Task description: Return only the lines from the one containing "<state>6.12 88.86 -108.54" to the end of the material, with each one exactly as it appears.

Dataset section:

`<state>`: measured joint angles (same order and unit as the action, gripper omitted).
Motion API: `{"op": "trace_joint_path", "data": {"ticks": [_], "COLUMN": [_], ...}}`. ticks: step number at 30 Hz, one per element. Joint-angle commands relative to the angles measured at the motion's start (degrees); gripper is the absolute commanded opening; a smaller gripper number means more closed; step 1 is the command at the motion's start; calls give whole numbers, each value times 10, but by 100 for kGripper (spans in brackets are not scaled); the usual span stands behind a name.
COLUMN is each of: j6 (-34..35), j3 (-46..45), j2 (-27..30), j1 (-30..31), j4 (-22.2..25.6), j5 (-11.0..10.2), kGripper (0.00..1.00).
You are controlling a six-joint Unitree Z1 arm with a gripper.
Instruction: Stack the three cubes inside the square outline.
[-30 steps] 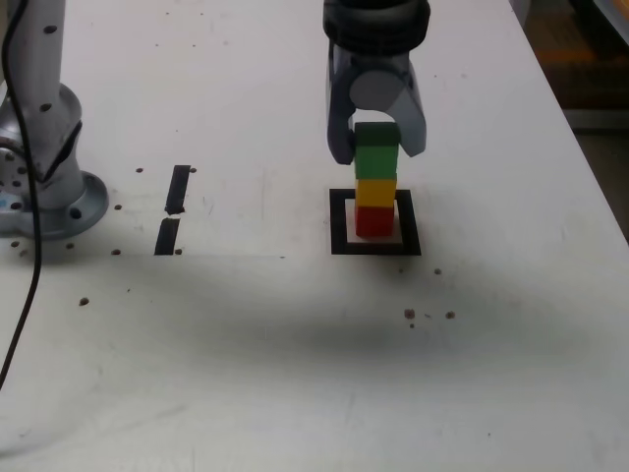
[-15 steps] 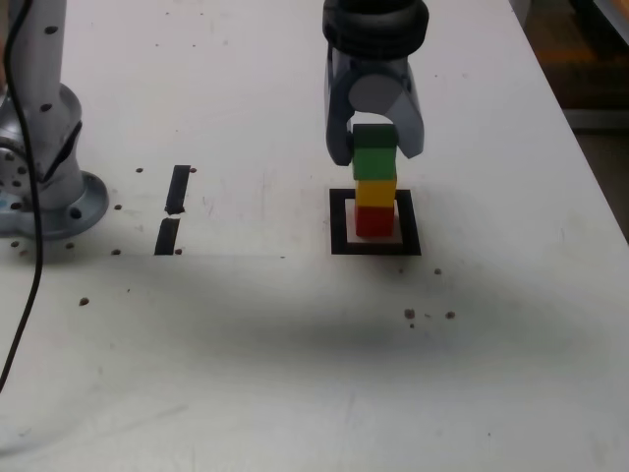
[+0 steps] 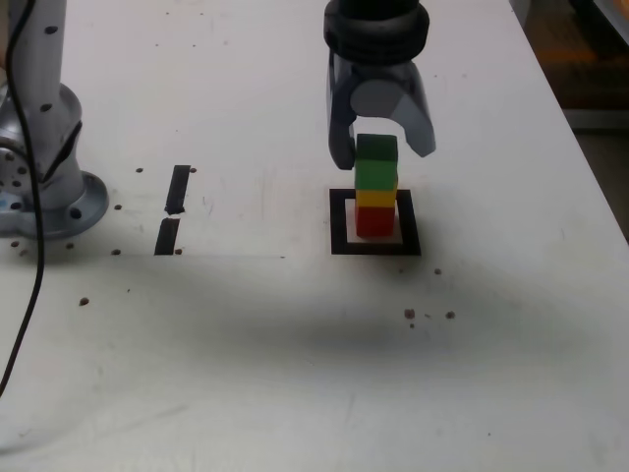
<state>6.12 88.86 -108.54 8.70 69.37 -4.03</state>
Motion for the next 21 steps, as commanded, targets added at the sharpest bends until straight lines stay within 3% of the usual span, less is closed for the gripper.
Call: {"op": "trace_joint_path", "data": {"ticks": [1,8,13,21], "j6": [1,8,34,89], "j3": [-1,-3,-5,-75], "j2": [1,10,42,128], "j1": [1,1,1,-2], "j4": [-2,17,56,108], "j5": [-2,-11,-43,-88], "kGripper": [77,90,98,100]}}
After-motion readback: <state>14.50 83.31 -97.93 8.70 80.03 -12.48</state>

Problem solution:
<state>6.12 88.86 -108.54 8.70 69.37 -4.03</state>
Motion for the next 21 steps, as commanded, targets added at the sharpest bends until straight lines stay within 3% of the usual span, less is closed for the gripper.
Call: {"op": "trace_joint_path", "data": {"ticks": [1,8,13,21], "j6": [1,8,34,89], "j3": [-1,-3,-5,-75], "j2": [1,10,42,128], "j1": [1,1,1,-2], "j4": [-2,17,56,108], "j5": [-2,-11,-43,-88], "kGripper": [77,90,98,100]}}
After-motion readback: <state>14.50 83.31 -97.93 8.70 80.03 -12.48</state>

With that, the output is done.